• Task goal
Among the lines below, copy exactly those from the one with "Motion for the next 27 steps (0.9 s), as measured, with" through the one with "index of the", counting both ends.

(Saved entries)
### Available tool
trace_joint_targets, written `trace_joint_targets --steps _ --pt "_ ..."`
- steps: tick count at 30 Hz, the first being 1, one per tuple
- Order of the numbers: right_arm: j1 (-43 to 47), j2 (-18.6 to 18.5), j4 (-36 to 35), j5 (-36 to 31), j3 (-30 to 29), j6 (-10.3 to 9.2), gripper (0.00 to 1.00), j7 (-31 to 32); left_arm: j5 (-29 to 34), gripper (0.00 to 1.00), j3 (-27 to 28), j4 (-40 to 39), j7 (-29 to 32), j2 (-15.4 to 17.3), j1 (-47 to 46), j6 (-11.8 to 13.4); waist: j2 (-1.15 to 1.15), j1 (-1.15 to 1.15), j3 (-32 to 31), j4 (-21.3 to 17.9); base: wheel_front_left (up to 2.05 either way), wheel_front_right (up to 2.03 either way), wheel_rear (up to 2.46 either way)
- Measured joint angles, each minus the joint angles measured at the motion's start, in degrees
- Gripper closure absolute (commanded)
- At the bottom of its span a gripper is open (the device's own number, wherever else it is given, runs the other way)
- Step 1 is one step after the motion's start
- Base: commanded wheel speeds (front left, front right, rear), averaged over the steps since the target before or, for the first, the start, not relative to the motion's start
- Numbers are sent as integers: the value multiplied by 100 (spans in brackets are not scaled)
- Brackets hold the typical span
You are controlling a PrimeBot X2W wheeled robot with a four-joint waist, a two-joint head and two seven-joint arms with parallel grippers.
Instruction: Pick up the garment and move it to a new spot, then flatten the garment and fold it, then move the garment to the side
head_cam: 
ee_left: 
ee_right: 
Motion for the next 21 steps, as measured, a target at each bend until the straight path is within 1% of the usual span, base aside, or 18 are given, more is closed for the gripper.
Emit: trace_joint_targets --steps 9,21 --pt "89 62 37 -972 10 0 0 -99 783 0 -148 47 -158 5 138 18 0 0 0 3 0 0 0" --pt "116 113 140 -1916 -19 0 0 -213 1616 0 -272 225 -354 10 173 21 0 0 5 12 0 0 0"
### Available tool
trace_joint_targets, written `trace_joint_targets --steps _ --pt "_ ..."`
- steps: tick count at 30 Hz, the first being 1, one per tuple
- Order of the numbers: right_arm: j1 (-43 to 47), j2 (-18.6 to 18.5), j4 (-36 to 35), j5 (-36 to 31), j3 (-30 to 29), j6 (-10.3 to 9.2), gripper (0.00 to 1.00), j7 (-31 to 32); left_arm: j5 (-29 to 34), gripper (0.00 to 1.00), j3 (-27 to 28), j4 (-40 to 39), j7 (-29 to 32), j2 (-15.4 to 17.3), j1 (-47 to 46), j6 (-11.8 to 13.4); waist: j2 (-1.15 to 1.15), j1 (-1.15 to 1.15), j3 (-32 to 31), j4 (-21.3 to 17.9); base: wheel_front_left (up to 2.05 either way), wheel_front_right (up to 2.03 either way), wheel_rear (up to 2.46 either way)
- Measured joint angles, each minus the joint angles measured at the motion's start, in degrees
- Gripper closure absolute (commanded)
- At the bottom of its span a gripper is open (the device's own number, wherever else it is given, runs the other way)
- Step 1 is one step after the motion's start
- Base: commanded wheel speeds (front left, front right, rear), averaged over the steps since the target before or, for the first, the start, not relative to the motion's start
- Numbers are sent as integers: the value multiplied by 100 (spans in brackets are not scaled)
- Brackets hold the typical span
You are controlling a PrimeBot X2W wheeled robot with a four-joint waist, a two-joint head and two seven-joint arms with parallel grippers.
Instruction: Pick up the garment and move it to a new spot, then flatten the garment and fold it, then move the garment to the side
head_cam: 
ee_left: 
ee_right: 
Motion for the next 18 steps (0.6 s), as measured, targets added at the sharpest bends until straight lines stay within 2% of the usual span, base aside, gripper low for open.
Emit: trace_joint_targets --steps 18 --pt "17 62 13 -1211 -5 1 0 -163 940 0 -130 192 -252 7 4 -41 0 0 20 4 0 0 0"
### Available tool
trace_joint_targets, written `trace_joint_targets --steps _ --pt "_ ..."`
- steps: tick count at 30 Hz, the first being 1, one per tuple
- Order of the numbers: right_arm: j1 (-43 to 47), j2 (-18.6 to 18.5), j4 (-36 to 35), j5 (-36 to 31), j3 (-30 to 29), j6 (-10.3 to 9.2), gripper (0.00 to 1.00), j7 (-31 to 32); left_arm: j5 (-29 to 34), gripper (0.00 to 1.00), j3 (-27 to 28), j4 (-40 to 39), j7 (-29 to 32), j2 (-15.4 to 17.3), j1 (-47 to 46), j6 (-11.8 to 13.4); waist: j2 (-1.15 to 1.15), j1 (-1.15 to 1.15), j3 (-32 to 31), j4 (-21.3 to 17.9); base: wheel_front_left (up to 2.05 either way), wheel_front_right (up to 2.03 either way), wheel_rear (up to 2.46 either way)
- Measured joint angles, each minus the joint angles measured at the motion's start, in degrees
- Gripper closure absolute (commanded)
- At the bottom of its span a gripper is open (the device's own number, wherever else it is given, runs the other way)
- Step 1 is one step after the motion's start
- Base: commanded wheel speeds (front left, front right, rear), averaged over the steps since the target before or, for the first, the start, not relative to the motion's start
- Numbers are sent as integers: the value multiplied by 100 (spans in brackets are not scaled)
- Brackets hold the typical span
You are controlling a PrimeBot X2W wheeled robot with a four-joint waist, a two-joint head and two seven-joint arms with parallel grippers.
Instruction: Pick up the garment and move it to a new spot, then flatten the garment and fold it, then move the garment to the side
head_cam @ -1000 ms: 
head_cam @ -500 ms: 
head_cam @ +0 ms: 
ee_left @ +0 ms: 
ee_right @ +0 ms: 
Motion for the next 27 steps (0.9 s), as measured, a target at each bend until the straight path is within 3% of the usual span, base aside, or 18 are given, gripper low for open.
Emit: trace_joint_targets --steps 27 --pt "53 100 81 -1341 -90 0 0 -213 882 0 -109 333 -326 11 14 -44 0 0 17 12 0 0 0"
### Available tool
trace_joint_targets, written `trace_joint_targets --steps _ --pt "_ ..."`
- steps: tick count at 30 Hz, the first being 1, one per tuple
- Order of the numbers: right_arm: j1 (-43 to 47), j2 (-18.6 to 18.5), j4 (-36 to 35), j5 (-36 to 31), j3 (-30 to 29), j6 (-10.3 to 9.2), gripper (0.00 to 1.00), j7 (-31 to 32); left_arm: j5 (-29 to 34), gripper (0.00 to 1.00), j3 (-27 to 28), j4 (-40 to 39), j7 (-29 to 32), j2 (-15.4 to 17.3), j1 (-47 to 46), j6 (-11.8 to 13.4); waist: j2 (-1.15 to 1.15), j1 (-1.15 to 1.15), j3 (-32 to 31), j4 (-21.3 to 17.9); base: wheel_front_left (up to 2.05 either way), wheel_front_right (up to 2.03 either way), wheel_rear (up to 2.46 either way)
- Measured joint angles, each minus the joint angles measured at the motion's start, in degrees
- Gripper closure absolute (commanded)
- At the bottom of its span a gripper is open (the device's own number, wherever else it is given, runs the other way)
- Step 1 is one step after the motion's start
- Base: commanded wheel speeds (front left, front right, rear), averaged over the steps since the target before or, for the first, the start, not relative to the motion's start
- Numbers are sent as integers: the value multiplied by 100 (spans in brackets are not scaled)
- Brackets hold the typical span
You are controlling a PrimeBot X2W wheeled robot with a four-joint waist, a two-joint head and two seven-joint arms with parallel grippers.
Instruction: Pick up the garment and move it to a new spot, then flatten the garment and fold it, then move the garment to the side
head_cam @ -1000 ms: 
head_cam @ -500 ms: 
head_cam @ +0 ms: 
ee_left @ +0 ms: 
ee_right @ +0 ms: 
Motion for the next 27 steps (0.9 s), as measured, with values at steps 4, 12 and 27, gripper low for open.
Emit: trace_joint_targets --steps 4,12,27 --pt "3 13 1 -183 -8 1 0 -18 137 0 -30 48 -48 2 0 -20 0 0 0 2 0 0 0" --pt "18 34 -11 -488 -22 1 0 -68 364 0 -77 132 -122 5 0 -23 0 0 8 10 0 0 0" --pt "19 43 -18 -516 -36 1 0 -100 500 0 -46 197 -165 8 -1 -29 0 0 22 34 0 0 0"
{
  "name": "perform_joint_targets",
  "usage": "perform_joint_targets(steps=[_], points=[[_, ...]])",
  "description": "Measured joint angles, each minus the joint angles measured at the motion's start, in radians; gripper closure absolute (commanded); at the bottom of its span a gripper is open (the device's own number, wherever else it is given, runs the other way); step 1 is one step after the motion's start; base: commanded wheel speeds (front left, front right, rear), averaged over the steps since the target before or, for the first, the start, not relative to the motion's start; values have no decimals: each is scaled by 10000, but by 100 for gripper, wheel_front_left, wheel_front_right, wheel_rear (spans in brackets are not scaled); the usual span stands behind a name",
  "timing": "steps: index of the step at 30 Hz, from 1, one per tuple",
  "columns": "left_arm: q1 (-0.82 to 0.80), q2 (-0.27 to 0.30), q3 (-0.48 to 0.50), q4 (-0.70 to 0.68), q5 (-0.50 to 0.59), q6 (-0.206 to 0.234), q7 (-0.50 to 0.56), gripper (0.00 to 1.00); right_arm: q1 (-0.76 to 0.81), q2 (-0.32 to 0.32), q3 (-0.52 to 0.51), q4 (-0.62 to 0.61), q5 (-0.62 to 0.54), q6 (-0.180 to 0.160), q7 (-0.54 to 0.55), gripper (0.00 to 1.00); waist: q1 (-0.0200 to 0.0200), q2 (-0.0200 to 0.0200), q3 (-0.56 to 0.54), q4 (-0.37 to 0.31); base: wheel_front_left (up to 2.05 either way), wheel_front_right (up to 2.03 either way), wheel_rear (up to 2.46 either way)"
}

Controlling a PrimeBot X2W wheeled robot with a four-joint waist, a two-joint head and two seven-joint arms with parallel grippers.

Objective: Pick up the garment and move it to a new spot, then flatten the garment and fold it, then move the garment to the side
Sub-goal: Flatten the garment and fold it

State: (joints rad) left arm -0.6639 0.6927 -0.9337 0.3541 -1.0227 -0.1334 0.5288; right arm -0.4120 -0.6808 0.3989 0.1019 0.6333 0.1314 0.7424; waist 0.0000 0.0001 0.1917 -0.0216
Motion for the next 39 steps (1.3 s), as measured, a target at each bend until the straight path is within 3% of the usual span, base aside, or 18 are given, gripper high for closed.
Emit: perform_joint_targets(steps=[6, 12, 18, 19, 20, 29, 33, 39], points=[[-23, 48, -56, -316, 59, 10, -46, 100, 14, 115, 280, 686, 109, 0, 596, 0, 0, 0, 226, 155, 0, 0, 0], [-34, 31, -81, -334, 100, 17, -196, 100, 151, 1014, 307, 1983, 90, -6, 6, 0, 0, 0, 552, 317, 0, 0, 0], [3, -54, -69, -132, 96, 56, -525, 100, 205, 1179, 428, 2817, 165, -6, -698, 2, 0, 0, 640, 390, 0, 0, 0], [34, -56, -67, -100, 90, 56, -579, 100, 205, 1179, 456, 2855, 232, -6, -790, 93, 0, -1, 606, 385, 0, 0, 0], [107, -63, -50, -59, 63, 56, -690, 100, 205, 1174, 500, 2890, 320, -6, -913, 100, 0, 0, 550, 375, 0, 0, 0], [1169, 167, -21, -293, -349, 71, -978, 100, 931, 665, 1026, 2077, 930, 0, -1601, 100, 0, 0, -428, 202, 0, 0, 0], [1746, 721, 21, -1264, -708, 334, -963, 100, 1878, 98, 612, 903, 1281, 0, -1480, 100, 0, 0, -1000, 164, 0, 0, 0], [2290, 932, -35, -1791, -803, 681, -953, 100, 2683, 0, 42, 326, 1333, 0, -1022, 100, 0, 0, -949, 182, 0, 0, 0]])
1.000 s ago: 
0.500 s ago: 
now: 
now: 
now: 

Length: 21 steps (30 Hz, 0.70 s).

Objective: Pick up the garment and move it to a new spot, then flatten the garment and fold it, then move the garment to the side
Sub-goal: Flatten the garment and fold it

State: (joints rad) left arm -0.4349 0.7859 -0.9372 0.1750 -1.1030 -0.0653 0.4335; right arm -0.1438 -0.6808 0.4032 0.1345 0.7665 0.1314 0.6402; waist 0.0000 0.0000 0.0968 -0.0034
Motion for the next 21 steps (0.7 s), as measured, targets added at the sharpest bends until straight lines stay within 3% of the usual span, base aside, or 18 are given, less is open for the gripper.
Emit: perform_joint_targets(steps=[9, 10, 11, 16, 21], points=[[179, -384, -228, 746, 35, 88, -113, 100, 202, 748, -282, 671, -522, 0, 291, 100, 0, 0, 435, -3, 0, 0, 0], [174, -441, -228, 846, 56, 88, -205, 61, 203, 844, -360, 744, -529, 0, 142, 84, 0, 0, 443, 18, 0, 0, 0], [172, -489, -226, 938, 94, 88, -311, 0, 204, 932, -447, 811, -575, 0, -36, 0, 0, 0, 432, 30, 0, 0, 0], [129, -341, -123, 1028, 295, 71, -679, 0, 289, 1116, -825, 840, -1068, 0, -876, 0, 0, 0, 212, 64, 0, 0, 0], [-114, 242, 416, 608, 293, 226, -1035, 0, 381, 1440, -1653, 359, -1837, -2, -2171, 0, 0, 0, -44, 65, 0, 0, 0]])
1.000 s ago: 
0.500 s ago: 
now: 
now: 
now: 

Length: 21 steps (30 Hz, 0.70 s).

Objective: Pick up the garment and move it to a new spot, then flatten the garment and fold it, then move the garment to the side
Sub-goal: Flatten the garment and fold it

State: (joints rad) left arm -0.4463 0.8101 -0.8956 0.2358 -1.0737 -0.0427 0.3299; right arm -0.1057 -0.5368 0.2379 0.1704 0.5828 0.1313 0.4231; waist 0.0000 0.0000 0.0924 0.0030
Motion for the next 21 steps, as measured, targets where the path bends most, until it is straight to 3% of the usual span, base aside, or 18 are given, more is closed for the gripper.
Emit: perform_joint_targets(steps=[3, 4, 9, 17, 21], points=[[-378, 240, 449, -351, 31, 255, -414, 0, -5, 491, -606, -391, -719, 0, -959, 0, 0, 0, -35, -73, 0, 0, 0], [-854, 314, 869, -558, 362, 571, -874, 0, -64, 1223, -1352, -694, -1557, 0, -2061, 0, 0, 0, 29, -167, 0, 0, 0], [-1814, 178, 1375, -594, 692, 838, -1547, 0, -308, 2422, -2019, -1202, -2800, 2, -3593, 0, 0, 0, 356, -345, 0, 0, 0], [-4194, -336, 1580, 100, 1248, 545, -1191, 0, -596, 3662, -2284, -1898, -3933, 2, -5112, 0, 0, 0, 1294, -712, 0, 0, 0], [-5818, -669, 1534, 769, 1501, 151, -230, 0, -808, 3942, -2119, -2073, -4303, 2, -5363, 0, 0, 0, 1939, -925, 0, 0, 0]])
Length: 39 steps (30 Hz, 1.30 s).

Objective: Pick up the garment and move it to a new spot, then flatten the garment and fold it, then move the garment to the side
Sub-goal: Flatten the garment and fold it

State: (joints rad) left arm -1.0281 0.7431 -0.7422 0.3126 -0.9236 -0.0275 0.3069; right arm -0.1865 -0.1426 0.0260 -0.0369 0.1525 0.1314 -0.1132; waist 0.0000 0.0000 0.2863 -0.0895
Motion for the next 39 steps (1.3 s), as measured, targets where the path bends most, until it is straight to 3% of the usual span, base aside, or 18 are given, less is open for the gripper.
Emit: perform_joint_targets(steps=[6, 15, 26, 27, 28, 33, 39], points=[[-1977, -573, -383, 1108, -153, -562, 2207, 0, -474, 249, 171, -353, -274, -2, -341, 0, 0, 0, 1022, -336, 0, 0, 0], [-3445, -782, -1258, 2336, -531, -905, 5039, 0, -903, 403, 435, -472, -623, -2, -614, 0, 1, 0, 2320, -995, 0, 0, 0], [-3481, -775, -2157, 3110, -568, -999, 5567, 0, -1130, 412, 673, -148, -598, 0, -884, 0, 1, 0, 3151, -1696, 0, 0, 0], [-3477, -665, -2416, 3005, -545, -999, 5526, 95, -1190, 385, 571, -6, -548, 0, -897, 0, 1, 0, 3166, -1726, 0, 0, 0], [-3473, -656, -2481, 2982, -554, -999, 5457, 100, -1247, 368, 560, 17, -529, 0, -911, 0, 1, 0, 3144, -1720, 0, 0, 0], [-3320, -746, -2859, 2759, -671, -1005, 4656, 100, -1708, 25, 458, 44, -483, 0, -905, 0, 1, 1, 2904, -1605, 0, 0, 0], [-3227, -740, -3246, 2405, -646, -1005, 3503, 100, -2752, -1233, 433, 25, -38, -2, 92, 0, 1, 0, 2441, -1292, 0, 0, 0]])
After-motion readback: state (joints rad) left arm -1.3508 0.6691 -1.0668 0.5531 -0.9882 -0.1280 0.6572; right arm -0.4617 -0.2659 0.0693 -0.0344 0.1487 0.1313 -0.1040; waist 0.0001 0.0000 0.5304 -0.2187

• Exercise output
Motion for the next 27 steps (0.9 s), as measured, with values at steps 4, 12 and 27, gripper low for open.
Emit: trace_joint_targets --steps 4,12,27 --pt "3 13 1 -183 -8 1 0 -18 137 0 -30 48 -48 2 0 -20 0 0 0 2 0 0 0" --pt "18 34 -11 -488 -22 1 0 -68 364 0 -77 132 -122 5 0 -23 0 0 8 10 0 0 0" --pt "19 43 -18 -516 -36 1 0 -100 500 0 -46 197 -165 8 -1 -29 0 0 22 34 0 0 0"
{
  "name": "perform_joint_targets",
  "usage": "perform_joint_targets(steps=[_], points=[[_, ...]])",
  "description": "Measured joint angles, each minus the joint angles measured at the motion's start, in radians; gripper closure absolute (commanded); at the bottom of its span a gripper is open (the device's own number, wherever else it is given, runs the other way); step 1 is one step after the motion's start; base: commanded wheel speeds (front left, front right, rear), averaged over the steps since the target before or, for the first, the start, not relative to the motion's start; values have no decimals: each is scaled by 10000, but by 100 for gripper, wheel_front_left, wheel_front_right, wheel_rear (spans in brackets are not scaled); the usual span stands behind a name",
  "timing": "steps: index of the step at 30 Hz, from 1, one per tuple",

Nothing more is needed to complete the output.